Well I'm not sure I want some brute from Flanders involved :lol: 

... but I have something else rather special up my sleeve too. Logistics still to be resolved though.


----------



## azrebb

Just a quick reminder about the James Squire tasting on Thursday night.

I'll be starting at 6pm. It's also free!

Hopefully I can put a few more faces to names...


----------



## azrebb

What's that? More shameless self-promotion? Don't mind if I do...

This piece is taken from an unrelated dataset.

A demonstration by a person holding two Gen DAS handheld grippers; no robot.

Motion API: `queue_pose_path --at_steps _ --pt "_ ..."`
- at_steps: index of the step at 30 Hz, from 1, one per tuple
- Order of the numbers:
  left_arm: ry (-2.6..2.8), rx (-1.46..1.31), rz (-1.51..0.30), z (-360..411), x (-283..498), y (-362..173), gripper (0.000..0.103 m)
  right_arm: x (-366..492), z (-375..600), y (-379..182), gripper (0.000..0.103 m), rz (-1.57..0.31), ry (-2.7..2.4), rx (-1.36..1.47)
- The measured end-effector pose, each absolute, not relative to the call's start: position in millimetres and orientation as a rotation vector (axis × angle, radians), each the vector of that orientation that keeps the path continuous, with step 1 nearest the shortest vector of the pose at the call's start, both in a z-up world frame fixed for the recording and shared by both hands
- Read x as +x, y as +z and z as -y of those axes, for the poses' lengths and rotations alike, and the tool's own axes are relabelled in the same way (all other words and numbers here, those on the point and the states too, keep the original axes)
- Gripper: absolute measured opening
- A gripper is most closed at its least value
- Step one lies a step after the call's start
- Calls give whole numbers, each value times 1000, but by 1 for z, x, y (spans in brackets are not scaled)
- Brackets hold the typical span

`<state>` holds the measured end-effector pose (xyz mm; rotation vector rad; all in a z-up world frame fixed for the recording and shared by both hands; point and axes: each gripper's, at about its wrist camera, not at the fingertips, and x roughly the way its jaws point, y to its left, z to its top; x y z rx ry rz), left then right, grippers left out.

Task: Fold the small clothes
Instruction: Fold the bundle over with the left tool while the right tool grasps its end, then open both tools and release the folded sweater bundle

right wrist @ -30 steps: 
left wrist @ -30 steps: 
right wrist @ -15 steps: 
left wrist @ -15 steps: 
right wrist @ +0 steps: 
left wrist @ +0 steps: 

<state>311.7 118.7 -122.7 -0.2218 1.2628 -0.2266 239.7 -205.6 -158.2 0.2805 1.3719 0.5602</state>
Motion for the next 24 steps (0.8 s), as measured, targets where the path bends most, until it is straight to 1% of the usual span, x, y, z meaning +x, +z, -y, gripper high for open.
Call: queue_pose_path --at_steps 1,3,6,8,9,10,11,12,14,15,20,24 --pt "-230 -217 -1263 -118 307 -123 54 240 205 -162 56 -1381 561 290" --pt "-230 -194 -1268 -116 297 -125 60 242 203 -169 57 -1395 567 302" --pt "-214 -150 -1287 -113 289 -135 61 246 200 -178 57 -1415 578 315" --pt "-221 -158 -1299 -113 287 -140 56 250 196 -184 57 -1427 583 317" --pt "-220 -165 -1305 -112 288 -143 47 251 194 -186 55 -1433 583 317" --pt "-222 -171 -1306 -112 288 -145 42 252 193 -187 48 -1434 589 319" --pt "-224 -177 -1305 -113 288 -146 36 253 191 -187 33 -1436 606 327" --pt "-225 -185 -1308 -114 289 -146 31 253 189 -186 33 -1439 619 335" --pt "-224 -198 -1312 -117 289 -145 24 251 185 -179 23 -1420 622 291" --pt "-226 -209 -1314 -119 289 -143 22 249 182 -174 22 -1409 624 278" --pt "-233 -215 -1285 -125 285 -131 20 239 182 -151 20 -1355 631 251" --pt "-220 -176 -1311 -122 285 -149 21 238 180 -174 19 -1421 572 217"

Golden Cellars is currently being featured on brewnews with our very own Shed101 writing the article.


----------



## fawnroux

I was reading this article before. Looking most dapper in the photo T  I'll have to head down again soon. The Mrs rushed me out of there quick smart last time lol. Apparently me spending time in a bottle shop wasn't what she had in mind when she suggested a day in Caloundra :lol:


----------



## Screwtop

Good catching up with Tero last Sat. Bought the Brewdogs Paradox to share with son Joel, when he saw the 10% on the label he said "how come I didn't see that" :lol: 

One of my favourite beers!


Screwy


----------



## Thefatdoghead

azrebb said:


> Hey everyone,
> 
> I'm craft brew fan on the sunny coast who also happens to run a bottleshop.
> 
> I'm getting a bit over the stale offerings at Dan Murphys Kwana and am thinking about adding a craft beer section to my bottleshop. Is there anyone on the Sunshine Coast interested in this, or will I be the only person buying the stock (not that there's a problem with that)?
> 
> It would only be small to start with (focusing on oz and kiwi brews initially) to try and gauge interest but I will be doing my very best to to get in any requests customers might have (so I can try them as well).
> 
> Beer on friends, beer on!


Id be keen as mate. what bottl'o you running?


----------



## azrebb

Gav80 said:


> Id be keen as mate. what bottl'o you running?



Liquor Legends Stocklands
Shop B4, 47 Bowman Rd, Caloundra

It's right next to the banks and very green.


----------



## azrebb

Just quickly before I walk out the door on my way to a week of snow, Seirra Nevada has arrived in store. We currently have the Pale Ale and the Torpedo IPA. Timothy Taylor Landlord Ale is back in stock too.


----------



## azrebb

I just sent out an email for the store about some new stock and figured I might post it here as well. Enjoy!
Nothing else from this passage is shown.